Application of the review to my practice
The findings and conclusions of the random controlled trial and the systematic reviews have a significant impact to my practice as they contribute to the knowledge base. The results from the systematic review by Martis et al. (2020) contribute to the knowledge in my practice through the application of the most effective interventions for women diagnosed with GDM. According to Martis et al. (2020), the most effective way of managing GDM is through lifestyle changes. I can apply this knowledge to my practice by encouraging mothers to have a regular physical activity routine, and consume a healthy diet. From the random controlled trial, I would apply the knowledge from the findings in my practice by having timely screening and intervention of gestational diabetes, from the first trimester.
Outcome evaluation
The internal external procedures in the studies were carefully conducted to ensure validity and reliability of the outcomes. In the random clinical trial, efforts to maximize reliability were made through the use of a sample size from two districts, with ten health centers each. This ensure that the results can be generalized to a wider population thus increasing the reliability. The study also used standard measurement tools for analyzing study variables. The tools have been used in other similar studies and have produced consistent results. Therefore, this contributes to increasing the study validity. In the systematic review, the use of standard checklist to conduct review of the research variable minimizes bias, thus increasing study internal validity. Also, the data was collected from reviews of a period of six months, with the analysis including 10 relevant high-quality and low-risk of bias data. From random controlled trials, 128 reviews were obtained and 27 comparisons were done. The total number of women in the RCTs reviewed was 17, 984 and the babies were 16,305, and 1441 children (Martis et al., 2018). The broad population analyzed implies that the results can be applied to a wider population. Therefore, there is high likelihood of study reliability. Measures put in ensuring the study validity and reliability of both studies ensured minimal bias.
References
Craig, L., Sims, R., Glasziou, P., & Thomas, R. (2020). Women’s experiences of a diagnosis of gestational diabetes mellitus: a systematic review. BMC pregnancy and childbirth, 20(1), 76.

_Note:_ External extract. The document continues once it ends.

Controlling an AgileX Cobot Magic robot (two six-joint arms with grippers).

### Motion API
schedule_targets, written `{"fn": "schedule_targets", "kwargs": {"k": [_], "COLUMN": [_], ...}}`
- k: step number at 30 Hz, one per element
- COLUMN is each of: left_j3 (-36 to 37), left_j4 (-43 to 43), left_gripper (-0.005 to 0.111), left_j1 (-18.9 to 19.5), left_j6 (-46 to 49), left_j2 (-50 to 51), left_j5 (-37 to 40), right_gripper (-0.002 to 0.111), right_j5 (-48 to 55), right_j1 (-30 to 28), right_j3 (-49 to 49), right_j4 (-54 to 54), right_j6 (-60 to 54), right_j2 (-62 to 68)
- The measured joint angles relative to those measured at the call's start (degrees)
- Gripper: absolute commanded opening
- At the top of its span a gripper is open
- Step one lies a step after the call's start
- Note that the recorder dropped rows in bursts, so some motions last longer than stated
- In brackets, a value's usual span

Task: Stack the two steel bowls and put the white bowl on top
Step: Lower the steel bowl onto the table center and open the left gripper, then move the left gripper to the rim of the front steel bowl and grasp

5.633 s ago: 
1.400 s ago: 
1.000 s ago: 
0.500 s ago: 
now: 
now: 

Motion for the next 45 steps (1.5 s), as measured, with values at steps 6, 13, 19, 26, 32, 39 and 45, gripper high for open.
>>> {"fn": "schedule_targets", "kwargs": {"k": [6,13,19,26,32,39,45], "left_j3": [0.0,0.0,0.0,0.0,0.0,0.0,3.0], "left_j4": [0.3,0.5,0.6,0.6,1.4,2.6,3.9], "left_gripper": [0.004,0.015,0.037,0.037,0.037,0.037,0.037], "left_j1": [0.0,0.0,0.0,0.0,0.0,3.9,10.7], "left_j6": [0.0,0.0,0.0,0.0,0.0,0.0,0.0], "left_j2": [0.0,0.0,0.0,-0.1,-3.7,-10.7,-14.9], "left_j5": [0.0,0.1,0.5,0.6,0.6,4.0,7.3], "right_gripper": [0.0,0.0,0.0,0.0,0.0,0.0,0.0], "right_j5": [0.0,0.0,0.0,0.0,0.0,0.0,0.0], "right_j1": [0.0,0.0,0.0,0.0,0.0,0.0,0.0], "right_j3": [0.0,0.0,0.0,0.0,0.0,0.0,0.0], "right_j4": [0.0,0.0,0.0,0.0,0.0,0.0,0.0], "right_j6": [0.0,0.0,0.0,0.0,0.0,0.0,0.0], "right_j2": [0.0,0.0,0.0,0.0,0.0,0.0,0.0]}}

International Diabetes Federation (IDF). (2020). Gestational Diabetes. Retrieved from https://www.idf.org/our-activities/care-prevention/gdm#:~:text=There%20were%20an%20estimated%20223,were%20due%20to%20gestational%20diabetes.

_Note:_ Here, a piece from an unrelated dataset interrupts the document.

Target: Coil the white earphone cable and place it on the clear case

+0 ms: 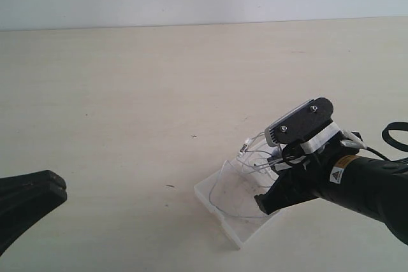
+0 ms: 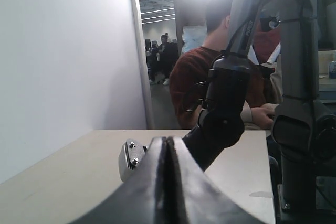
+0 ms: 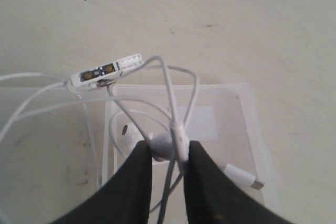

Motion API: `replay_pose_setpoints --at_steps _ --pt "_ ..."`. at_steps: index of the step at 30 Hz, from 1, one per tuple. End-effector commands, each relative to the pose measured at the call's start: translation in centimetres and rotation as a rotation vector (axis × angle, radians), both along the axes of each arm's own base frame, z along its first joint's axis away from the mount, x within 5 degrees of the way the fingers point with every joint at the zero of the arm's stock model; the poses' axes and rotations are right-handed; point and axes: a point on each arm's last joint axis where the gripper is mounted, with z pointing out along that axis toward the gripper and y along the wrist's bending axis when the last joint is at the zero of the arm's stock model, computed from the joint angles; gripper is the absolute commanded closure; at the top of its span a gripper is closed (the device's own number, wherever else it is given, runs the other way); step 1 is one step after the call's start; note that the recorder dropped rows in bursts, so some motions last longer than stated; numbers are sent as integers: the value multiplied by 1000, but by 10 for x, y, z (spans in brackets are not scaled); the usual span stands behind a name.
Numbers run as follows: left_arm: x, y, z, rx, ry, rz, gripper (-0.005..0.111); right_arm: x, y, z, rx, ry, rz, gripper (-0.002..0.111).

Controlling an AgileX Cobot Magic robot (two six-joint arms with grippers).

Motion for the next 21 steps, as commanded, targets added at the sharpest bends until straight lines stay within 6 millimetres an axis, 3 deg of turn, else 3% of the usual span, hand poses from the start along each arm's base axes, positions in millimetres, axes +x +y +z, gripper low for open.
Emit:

Martis, R., Crowther, C. A., Shepherd, E., Alsweiler, J., Downie, M. R., & Brown, J. (2018). Treatments for women with gestational diabetes mellitus: an overview of Cochrane systematic reviews. Cochrane Database of Systematic Reviews, (8).
Utz, B., Assarag, B., Smekens, T., Ennassiri, H., Lekhal, T., El Ansari, N., … & De Brouwere, V. (2018). Detection and initial management of gestational diabetes through primary health care services in Morocco: An effectiveness-implementation trial. PloS one, 13(12), e0209322.